Succexy by Metric. I don’t know. The video is amusing.

And (a bonus song!) since last night when a friend made me think of it, the Kabhi Kabhi Aditi song from Jaane Tu Ya Jaane Na. It makes me happy.
I tag Nobody.

June 20, 2008

In which the state inspects my trousers, sees what size they are and shakes its head.

Japan has passed a law that requires companies to measure the waistlines of their employees (aged 40-75) during health checkups. Government limits (based on International Diabetes Forum guidelines) have been established for acceptable waist sizes, and people whose waistlines do not fall within this range will be given thre months to lose the weight. If they have failed to do so they will receive “dieting guidance”. “If necessary, those people will be steered toward further re-education after six more months.”
his is stupid. Here’s why:

  • Fat people are not stupid. These are adults (and have been adults for quite a while) – even the most paternalistic of governments must believe them to be capable of making informed choices about their bodies. People who are fat are generally aware of the fact. They are bombarded with reasons not to be fat (eg. Being able to find nice clothes that fit) constantly. If people do wish to lose weight (and why assume that they do?) they will presumably find their own motivations to do so. But while a government can certainly make diet counseling available to its citizens, there’s something very creepy about forcing them to avail of it.
  • International Diabetes Federation guidelines are just that: guidelines. I’m not going to deny any connection between weight and health, but it is perfectly possible for people who are overweight to be healthy. To demand that people (who may or may not be perfectly well, and who may have far healthier eating habits than some of the thinner people) lose weight for the sake of their health is ridiculous. (To *demand* that even people who are unhealthy lose the weight is also ridiculous, but I’ve already made that point. People’s bodies are their own.)
  • The assumption that people are fat only because they don’t eat or exercise right? I’m sure there are people who are fat for those reasons and who could, if they chose to (and if time and economics and all sorts of other factors allowed it of course) lose weight. I know very well that I could lose weight myself if I made the effort to. There are also people whose weight is related to other, non-diet-related reasons. What possible positive effects could ‘re-educating’ them (and how creepy is that word?) have? I mean, it’s not like fat people aren’t told constantly that their weight is completely within their control and that if they are overweight it’s their fault for not making the effort.
  • Fat people aren’t treated particularly well by the medical industry to begin with. My own experiences with doctors haven’t been too awful (but there’s a matter for another post) but most other fat people I know have horror stories to tell; things like symptoms that would otherwise be taken seriously being dismissed as due to weight and the like. This is not going to help.

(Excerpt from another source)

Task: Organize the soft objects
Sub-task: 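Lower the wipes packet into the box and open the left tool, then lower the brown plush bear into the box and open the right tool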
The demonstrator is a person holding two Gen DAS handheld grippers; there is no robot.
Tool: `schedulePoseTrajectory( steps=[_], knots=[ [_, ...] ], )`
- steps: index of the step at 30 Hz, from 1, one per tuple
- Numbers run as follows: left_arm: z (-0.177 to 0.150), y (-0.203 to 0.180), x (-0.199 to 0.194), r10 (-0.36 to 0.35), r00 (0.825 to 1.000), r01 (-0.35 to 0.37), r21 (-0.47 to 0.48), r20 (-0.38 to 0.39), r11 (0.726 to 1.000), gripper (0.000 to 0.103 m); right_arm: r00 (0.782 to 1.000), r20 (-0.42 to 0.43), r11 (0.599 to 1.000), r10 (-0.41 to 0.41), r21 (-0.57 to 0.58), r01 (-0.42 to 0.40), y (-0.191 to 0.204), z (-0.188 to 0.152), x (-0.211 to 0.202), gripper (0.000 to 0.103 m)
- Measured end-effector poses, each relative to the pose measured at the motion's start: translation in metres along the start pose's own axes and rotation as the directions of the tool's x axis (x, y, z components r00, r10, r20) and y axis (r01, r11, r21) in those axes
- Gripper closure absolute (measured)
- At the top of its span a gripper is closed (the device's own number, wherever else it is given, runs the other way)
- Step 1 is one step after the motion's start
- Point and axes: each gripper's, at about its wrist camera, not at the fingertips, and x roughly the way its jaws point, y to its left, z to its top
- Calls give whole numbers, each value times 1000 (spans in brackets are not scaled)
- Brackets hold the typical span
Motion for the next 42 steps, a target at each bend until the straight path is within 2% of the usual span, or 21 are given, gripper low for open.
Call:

(Comments abusing fat people for being fat will not be published. Because I’m just tyrannical and oppressive like that.)

June 19, 2008

Objectification of coaches

Shreyas thinks that Germany’s coach Joachim Low is amusing, with his generally glum face during matches. I agree. Kavita thinks Low is edible. I agree with this too.
If there’s one thing we learnt from tonight’s match it is that Low is pretty even through a double curtain of rain and dirty glass.
Admire him:

And as a special treat, Low and Donadoni.:

June 15, 2008

Further reasons to love football

Having just sent risque pictures of Fabio Cannavaro to a friend, I now wish to write about someone’s mother-in-law. Specifically, the mother-in-law of Slaven Bilic.
Poland coach Leo Beenhakker believes his side have a chance of qualifying from Group B – but only if his opposite number Slaven Bilic fields his mother-in-law in the Croatia line-up.

For his part Croatia boss Bilic insists that the Poles still have a great chance of going through, with or without his mother-in-law on the field.

“Well, I’m divorced,” Bilic responded. “He (Beenhakker) is a great manager. He’s playing games, of course, because they have a good team.
“They were almost equal to Germany (in their opening match). They conceded easy goals but they had enough chances to score.

“They have a chance and they have a team, so he doesn’t need my mother-in-law.”

Very well, but if Bilic is divorced is his mother-in-law still his mother-in-law? And maybe she’s a really good footballer – did you ever think of that, Beenhakker? Did you?

June 10, 2008


One of the strangest football quotes I’ve seen in a while:

He is strong. He is like a Dinosaur and scores with the precision of chameleon when he targets his victim. I have followed him from his days in Israel and he has not disappointed me with his Yak-like behaviour.

(Thanks, Shreyas)

June 9, 2008

Noteworthy things

Stuff that will inform, entertain, and is generally worthy of your time:

Thene on power and violence and videogames and wish fulfillment and other such things.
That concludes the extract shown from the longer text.